Après un 'Follow Me' rock blues décapant, on retrouve l'excellence punk au travers de l'agité 'Motorcycle Man' que rien n'arrête, lancé comme une balle, ce titre allie savamment punk rock et blues dans une ambiance très 70's. Du bon, du très bon. On reste dans la fusion punk avec 'Girl I'll Stop At Nothing' qui déboule à fond, armé d'une rythmique syncopée et d'une mélodie à l'efficacité redoutable. THE DAMNED retrouve le feu avec cette nouvelle livraison et met la pige à tant de groupe de jeunots incapables de la même fougue. Plus dansant, 'Leader Of The Gang' donne le ton et l'envie de bouger dans une atmosphère plus légère et peut être aussi plus lumineuse qui chemine vers des envolées lyriques fédératrices. Plus planant encore, en fin d'album, 'From You Lips' élève le propos et offre un titre rock et mélancolique avant que ne vienne clore avec épure et beauté 'Roderick', tirade vocale soutenue du piano et violon, achevant l'ensemble dans une atmosphère solennelle et dramatique. Un beau final pour une album exceptionnel de THE DAMNED. Sans doute parmi les meilleurs du groupe dans sa cohésion, son interprétation et surtout son inspiration sans faille.
Phénomène pop avec un grand 'P', THE NATIONAL est un groupe singulier dans le paysage musical contemporain. Le quintette passionné et passionnant originaire de l'Ohio (Cincinnati) élève le(s) niveau(x) depuis plus de 20 ans. Composé de deux fratries THE NATIONAL est surtout lié par une osmose qu'un parfait équilibre amène à créer de véritables perles folk, pop et rock, racées et classieuses. Matt Berninger à la voix, les jumeaux Aaron et Bryce Dessner (guitares, piano, claviers), les frères Scott et Bryan Devendorf (basse et batterie) composent THE NATIONAL depuis 1999. Le premier album éponyme paraît en 2001 et depuis huit autres ont suivi. Souvent nommée et récompensée, THE NATIONAL est une formation aujourd'hui reconnu pas l'industrie musicale autant que par un public étendu. Il est aussi un groupe très créatif et prolifique et les sorties s'enchaînent, souvent musicalement riche tant de contenu que de qualité. Depuis 2019 et le très beau 'I Am Easy To Find', le groupe s'est peu reposé, entre tournées et sorties alternatives et c'est sans surprise qu'au printemps dernier THE NATIONAL est revenu avec 'First Two Pages Of Frankenstein', neuvième disque studio du groupe et cinquième pour le label 4AD.
C'est tout en délicatesse que s'ouvre le disque avec la mélancolique 'Once Upon A Poolside'. La voix de Matt Berninger comme point central d'une instrumentation ciselée habillée d'une mélodie à fleur de peau.
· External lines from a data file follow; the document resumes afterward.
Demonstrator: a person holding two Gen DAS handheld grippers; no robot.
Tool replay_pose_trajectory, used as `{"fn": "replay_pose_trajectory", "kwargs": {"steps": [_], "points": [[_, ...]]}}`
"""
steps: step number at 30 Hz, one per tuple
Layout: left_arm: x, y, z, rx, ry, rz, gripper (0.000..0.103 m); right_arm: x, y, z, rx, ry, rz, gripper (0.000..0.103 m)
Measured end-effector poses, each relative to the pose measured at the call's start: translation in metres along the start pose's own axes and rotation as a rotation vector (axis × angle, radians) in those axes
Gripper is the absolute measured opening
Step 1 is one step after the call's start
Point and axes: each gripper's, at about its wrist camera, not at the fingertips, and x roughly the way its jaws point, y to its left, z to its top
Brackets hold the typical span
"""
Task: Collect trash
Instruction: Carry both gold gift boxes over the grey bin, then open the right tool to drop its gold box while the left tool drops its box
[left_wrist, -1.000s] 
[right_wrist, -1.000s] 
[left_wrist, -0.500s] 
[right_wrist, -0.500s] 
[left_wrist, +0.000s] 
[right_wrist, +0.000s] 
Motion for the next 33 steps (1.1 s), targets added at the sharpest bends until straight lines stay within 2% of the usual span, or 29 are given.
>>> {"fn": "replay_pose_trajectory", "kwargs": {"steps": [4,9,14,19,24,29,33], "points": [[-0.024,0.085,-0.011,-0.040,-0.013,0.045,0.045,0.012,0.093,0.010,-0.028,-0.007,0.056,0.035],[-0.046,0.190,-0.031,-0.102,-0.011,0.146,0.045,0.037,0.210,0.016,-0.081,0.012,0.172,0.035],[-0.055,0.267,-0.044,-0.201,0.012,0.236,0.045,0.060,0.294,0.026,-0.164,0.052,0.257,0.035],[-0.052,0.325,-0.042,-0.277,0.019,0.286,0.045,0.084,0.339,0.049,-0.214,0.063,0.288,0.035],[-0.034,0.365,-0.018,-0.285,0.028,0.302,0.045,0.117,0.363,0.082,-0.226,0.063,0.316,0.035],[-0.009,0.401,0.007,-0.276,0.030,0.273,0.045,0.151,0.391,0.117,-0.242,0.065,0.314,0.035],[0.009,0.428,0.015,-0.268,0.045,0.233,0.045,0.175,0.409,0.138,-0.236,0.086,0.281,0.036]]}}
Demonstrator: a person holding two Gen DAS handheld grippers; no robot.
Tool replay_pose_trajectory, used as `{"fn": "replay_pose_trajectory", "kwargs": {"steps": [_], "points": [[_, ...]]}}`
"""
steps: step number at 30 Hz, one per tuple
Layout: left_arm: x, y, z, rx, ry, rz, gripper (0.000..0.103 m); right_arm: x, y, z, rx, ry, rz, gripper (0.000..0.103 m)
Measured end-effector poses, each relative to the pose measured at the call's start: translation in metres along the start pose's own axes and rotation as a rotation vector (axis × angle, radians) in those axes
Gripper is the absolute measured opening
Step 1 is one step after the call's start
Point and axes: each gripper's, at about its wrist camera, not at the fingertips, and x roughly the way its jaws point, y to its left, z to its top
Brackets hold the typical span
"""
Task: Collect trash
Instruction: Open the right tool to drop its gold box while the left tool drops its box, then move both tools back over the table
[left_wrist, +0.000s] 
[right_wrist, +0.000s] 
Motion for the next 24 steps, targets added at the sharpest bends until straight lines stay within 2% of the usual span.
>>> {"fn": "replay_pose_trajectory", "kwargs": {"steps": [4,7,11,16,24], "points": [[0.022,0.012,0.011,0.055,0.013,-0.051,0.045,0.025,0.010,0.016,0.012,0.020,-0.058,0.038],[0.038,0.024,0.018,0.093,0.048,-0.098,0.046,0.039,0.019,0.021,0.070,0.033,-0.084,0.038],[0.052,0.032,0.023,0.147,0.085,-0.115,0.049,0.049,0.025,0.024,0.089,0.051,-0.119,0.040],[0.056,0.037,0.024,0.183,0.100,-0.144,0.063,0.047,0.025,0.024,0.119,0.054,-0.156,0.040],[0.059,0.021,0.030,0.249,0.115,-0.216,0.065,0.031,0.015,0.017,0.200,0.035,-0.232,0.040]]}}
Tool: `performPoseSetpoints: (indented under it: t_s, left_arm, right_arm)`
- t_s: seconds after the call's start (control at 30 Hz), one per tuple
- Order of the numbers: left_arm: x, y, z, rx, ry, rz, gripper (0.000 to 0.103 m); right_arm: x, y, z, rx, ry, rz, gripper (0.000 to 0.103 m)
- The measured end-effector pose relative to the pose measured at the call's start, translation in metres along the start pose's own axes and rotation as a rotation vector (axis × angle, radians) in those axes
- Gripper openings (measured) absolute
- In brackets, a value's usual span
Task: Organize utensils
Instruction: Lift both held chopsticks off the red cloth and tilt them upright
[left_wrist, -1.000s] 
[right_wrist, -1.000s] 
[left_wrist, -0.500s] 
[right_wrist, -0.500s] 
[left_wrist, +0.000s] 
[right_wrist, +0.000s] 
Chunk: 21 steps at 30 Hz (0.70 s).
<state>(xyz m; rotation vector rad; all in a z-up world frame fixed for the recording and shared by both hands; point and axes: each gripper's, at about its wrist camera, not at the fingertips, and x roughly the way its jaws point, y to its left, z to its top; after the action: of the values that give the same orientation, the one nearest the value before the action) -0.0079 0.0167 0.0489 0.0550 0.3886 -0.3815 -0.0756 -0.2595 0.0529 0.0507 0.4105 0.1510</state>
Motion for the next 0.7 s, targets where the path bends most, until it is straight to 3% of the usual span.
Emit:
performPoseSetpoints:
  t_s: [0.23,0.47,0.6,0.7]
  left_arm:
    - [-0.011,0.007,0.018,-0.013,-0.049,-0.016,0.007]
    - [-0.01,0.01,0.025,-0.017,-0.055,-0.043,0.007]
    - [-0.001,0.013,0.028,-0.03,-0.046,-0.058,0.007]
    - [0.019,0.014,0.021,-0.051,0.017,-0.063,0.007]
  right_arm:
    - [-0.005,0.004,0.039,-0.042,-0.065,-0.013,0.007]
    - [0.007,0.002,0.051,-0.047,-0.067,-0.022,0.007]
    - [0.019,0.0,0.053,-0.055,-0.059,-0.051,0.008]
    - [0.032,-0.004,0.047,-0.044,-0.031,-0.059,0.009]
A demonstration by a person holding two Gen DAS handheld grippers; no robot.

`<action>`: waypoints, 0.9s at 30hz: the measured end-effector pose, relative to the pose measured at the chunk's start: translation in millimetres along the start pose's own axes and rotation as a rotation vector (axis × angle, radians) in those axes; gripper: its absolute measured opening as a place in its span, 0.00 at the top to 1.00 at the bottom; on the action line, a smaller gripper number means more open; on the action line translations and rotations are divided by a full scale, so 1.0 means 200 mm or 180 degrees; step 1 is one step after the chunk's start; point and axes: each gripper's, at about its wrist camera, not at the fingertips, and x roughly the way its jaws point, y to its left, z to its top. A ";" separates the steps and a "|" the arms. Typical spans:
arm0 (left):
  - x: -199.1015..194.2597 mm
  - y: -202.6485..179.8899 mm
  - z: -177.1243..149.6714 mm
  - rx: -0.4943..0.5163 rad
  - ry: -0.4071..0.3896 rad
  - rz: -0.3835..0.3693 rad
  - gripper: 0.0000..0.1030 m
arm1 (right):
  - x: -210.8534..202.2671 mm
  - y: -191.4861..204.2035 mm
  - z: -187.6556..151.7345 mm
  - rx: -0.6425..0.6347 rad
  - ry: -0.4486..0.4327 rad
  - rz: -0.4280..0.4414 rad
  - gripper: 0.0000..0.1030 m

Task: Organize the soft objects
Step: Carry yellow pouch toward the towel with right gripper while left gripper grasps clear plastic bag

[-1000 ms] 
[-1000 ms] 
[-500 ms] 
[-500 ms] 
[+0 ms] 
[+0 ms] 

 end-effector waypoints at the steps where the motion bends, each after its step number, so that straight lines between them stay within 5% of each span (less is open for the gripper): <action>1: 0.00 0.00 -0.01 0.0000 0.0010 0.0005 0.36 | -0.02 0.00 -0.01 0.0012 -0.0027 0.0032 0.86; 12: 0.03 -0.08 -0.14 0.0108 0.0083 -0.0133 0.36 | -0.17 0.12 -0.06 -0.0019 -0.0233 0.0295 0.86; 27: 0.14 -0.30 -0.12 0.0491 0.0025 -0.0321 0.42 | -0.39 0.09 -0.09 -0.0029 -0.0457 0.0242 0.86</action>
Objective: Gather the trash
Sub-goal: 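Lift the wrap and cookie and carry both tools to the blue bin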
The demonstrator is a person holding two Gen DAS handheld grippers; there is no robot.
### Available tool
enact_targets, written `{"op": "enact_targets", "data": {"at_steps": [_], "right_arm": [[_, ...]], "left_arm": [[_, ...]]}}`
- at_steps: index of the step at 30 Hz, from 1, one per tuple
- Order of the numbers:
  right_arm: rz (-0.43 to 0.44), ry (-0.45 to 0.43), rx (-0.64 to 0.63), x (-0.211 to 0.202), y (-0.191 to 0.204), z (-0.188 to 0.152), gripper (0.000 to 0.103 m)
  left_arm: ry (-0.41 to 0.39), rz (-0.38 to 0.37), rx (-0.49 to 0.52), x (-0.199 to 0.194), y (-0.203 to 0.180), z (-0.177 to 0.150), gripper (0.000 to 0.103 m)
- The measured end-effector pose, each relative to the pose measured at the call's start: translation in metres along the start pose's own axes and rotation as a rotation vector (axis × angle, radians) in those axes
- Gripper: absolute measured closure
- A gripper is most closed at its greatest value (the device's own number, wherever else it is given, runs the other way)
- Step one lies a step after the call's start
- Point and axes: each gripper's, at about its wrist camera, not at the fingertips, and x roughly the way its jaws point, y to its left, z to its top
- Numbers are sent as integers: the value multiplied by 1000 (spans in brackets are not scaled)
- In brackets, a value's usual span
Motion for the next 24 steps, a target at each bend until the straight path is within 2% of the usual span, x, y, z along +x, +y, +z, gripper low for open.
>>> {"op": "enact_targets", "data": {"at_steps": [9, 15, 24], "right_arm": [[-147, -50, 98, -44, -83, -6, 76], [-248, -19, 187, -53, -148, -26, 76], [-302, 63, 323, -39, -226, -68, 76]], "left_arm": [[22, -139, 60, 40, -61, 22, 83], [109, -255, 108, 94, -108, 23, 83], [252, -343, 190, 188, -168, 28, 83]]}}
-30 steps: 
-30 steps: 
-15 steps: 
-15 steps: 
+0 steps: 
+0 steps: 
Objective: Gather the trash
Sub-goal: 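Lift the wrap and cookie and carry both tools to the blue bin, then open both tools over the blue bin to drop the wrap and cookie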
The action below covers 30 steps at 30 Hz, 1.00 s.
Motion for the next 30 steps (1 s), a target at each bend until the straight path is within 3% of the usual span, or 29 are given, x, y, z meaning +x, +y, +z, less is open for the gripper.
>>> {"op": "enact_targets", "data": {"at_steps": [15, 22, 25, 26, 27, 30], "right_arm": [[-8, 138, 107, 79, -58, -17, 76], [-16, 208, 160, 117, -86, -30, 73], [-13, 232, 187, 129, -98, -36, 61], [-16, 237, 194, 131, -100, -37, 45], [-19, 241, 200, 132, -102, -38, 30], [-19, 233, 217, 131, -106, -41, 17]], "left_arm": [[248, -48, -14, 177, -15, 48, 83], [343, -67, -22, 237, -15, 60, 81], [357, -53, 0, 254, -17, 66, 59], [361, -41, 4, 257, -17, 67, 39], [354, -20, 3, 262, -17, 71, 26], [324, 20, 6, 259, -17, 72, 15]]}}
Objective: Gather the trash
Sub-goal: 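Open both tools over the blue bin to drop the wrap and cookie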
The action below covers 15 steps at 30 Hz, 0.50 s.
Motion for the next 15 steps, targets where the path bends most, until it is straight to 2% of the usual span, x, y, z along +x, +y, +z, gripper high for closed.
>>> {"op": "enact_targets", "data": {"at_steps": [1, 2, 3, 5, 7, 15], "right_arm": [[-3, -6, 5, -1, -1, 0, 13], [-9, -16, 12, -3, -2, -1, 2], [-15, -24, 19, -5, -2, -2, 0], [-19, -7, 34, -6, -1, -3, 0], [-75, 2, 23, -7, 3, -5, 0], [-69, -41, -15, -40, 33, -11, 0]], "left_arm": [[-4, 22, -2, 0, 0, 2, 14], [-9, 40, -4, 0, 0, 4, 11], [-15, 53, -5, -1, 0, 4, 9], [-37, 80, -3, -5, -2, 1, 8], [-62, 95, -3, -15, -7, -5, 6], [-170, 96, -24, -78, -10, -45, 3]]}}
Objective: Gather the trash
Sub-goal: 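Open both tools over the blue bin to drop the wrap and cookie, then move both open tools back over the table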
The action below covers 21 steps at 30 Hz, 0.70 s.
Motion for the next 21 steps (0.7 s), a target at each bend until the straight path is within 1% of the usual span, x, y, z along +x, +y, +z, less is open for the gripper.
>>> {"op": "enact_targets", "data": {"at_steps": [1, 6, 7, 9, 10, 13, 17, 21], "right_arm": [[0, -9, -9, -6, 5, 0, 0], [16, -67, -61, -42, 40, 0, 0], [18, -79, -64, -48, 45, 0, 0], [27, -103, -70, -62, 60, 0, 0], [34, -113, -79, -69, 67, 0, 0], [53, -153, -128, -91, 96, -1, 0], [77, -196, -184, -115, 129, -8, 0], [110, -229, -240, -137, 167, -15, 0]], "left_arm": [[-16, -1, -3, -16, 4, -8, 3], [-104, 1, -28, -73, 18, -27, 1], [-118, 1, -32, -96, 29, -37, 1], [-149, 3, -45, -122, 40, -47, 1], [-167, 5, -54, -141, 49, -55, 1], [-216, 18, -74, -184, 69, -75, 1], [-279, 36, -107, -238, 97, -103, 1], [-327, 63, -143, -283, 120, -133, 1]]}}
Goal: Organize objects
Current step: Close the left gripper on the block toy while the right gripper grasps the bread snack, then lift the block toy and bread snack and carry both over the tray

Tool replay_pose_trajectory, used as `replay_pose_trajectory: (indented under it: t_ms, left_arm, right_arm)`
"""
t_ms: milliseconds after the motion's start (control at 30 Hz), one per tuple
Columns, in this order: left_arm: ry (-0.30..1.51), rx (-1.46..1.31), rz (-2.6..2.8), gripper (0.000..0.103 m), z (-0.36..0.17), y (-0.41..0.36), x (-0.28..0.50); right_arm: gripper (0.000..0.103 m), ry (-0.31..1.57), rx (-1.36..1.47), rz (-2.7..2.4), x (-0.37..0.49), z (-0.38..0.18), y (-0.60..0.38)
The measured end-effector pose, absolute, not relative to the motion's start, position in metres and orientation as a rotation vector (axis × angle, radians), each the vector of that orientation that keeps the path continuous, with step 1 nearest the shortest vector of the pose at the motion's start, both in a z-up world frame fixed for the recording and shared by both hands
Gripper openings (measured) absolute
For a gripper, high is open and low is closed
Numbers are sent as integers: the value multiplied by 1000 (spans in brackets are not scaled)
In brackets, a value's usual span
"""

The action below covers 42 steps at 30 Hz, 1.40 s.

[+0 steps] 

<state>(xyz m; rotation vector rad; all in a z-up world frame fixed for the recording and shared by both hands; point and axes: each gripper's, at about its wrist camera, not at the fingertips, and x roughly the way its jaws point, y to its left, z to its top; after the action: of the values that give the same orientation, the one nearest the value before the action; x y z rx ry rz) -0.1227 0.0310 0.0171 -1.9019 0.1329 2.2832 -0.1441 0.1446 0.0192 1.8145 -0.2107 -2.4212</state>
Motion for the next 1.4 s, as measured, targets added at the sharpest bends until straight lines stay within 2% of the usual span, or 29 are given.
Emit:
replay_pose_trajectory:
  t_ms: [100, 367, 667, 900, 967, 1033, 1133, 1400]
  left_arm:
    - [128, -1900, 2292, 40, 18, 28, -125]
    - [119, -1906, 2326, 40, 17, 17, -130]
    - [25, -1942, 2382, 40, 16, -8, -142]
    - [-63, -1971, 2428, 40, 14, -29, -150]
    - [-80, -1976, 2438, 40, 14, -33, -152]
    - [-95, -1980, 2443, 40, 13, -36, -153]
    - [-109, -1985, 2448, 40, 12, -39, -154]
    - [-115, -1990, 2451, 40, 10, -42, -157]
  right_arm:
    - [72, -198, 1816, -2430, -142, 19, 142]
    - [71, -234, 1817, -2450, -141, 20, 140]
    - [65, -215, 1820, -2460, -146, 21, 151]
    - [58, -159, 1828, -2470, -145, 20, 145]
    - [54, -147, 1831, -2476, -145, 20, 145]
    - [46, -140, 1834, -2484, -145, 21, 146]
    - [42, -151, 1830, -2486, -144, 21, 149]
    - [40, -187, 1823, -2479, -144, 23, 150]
THE NATIONAL sait décidemment soigner ces entrées. 'Eucalyptus', titre plus instantané emporte l'auditeur de façon immédiate et sonne déjà comme un classique. Mélopée pop aux envolées lyriques. 'First Two Pages Of Frankestein' semble posséder les atouts d'un grand cru. La fluidité demeure sur cette pureté que dégage 'New Order T-Shirt'. Un titre simplement beau, authentique et renversant. THE NATIONAL a la capacité de décrire le quotidien de façon extra ordinaire et met des touches de 'beau' ici ou là dans une routine à laquelle aucun n'échappe. Phoebe Bridgers donne de la hauteur à 'This Isn't Helping', un des titre le plus triste de l'album.
Difficile de croire que Matt Berninger a vécu le fameux syndrome de la page blanche tant les mots coulent avec un lyrisme naturel sur le très beau 'Tropic Morning News'. Un titre pop d'une classe folle et d'une simplicité déconcertante. A la fois fort et mélancolique, THE NATIONAL nous fait vivre là un grand moment inspirant et vivifiant. Après cette tendre mélancolie déverser par 'Alien', c'est de gravité dont il s'agit avec 'The Alcott', titre partagé avec Taylor Swift. L'ensemble est en apesanteur et ne semble jamais effleurer le sol pour finalement s'étioler et disparaître. Même si ce nouveau disque de THE NATIONAL tire sur la corde sensible de la tristesse, de la mélancolie et parfois même du désespoir, les puits de lumière sont nombreux et la force dégagé par l'instrumentation qui jongle avec merveille entre électronique et acoustique oriente l'ensemble vers le non abandon coute que coute. 'Grease In Your Hair' en est pétri et respire la volonté et la perséverence. 'Ice Machines' est une balade onirique et vénéneuse qui joue de ses charmes.
Alors que l'album chemine doucement vers l'issue, la beauté, la fragilité et l'extra ordinaire une fois encore nous prennent à la gorge avec le sublime 'Your Mind Is Not Your Friend' (en vidéo ci-dessous), premier texte écrit par Matt Berninger après avoir relu les deux premières pages de 'Frankenstein'. Tout ici n'est que frisson et magie dans un titre venu d'ailleurs. Au moment où que 'First Two Pages Of Frankenstein' s'achève sur l'épurée 'Send For Me', on se dit que voilà longtemps que THE NATIONAL n'a pas proposé un disque aussi inspiré et aussi achevé. On se dit que Matt Berninger n'a jamais aussi bien chanté et que sa voix raisonnera encore longtemps en nous comme un écho. On se dit qu'une telle formation est une bénédiction et que l'on chérira encore longtemps cet admirable disque qui fait déjà figure de classique.